A.P. Pharma Inc., of Redwood City, Calif., said findings published online in this month's issue of Nature Materials indicate that its polymer delivery system could advance the clinical use of DNA vaccines, as well as other nucleic acid-based therapeutics against viral infections and cancers. In the study, conducted at the Massachusetts Institute of Technology in Cambridge, a vaccine based on a model antigen elicited both an antibody response and a cellular immune response in mice when formulated in a specific type of poly (ortho ester) microsphere, resulting in suppression of the growth of tumor cells displaying the model antigen.
Access Pharmaceuticals Inc., of Dallas, completed a private placement of $9.7 million after offering about 1.8 million common shares priced at $5.40 apiece, about a 7.5 percent discount to the prior day's $5.84 closing price. The investors also received a five-year warrant to purchase an aggregate number of shares of common stock equal to 25 percent of the total number of shares sold at an exercise price of $7.10 apiece.
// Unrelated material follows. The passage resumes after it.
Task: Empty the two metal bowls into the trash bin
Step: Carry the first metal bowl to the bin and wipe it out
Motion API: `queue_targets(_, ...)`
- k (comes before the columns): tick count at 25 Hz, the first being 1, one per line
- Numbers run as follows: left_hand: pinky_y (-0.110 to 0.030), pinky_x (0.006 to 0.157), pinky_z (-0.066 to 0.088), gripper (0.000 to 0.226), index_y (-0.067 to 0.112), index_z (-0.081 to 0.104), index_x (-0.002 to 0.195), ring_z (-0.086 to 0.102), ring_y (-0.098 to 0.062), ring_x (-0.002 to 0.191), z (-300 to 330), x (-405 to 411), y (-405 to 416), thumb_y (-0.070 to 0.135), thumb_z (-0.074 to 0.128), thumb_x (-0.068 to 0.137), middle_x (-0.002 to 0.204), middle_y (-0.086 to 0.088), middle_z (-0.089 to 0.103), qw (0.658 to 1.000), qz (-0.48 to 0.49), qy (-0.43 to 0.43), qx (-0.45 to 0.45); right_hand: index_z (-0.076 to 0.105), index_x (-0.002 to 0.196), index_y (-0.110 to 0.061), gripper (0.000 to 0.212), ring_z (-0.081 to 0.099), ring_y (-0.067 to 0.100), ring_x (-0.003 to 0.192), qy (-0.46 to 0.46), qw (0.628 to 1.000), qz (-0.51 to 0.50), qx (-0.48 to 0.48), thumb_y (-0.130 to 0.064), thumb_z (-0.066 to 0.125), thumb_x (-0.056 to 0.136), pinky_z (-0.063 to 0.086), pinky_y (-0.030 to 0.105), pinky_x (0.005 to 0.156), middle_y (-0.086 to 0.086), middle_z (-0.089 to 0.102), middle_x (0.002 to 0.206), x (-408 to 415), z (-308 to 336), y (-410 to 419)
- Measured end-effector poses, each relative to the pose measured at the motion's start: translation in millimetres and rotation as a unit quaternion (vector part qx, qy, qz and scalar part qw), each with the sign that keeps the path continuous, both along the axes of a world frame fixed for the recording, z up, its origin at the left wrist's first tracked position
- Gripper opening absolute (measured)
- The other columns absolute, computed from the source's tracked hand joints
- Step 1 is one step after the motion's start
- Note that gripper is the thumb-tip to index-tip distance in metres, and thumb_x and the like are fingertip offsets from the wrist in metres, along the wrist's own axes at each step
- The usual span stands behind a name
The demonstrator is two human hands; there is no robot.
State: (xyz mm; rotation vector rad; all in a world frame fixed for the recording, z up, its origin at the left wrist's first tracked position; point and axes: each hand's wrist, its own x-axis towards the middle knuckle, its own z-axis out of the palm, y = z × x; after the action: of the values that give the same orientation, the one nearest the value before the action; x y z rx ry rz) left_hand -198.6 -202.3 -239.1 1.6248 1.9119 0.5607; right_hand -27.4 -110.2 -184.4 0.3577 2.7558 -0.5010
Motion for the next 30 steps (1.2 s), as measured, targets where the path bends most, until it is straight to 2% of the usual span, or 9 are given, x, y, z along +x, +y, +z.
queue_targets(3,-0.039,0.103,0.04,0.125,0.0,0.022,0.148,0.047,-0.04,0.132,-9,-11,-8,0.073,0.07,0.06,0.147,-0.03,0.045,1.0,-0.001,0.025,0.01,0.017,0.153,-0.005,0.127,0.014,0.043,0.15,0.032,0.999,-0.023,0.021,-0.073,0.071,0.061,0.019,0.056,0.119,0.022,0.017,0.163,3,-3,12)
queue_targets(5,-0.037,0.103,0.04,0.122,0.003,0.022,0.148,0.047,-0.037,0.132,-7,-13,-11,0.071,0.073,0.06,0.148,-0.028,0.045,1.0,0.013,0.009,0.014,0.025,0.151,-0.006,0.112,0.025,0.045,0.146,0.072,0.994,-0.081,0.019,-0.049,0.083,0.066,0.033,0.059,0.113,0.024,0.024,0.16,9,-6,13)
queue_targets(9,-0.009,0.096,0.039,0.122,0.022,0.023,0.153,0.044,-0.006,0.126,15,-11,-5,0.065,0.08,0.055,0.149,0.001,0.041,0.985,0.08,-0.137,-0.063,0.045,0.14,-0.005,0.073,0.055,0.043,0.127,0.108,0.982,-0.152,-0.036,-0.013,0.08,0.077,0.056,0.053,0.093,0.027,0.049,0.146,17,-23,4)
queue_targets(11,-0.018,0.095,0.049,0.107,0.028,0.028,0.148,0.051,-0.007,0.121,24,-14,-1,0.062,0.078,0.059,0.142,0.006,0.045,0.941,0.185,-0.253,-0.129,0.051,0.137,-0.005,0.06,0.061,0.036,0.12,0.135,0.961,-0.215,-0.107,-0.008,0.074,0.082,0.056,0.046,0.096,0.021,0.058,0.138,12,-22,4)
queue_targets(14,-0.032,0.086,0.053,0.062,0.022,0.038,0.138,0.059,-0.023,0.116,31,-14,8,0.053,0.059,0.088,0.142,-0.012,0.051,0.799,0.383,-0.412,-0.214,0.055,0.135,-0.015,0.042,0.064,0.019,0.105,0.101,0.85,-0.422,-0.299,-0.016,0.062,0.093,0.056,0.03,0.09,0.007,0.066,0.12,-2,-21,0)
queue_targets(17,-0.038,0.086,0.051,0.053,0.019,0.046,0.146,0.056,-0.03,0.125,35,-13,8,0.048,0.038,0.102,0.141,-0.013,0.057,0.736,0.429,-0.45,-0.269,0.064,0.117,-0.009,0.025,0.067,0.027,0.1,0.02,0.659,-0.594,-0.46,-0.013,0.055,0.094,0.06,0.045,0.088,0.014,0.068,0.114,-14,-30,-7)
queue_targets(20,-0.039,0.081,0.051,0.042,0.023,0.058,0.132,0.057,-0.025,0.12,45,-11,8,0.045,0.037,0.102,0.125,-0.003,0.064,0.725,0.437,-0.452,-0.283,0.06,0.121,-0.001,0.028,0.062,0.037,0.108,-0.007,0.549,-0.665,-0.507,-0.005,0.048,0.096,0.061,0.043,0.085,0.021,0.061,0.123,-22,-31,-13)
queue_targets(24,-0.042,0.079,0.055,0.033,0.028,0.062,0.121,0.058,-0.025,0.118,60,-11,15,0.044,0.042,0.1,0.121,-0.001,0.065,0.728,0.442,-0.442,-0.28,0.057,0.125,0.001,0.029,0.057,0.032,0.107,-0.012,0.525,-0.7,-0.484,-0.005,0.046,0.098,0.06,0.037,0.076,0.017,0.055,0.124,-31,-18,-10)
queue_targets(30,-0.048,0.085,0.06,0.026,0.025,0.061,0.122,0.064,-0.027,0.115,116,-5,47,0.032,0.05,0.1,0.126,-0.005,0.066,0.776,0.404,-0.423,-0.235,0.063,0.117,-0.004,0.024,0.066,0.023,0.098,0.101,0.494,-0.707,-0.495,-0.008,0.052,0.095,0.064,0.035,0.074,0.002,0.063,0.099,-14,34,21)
SCO Securities LLC acted as the transaction's placement agent, and participants include SDS Merchant Fund, Baystar Capital and WPG Farber Funds, among others.
Adolor Corp., of Exton, Pa., said the FDA designated Entereg (alvimopan) as a fast-track product for the management of postoperative ileus. The company expects to submit a new drug application late in the first half of this year for the product, which is partnered with GlaxoSmithKline plc, of London.
Antisense Therapeutics Ltd., of Melbourne, Australia, said preclinical results showed that ATL1103 exhibited positive effects in animal models of diseases associated with excessive growth hormone action, including acromegaly, an abnormal growth disorder of organs, face, hands and feet; diabetic retinopathy; and wet age-related macular degeneration. ATL1103 is an antisense inhibitor designed to block the growth hormone receptor gene.
Applied Biosystems Group, of Foster City, Calif., said a federal court found in its favor in a patent suit. The U.S. District Court for the Central District of California rejected claims by scientist Henry Huang to having invented patented DNA sequencing technology used in DNA sequencing instruments belonging to Applied Biosystems. Three of the four disputed patents are owned by the California Institute of Technology and licensed by the company, while a fourth is assigned directly to Applied Biosystems.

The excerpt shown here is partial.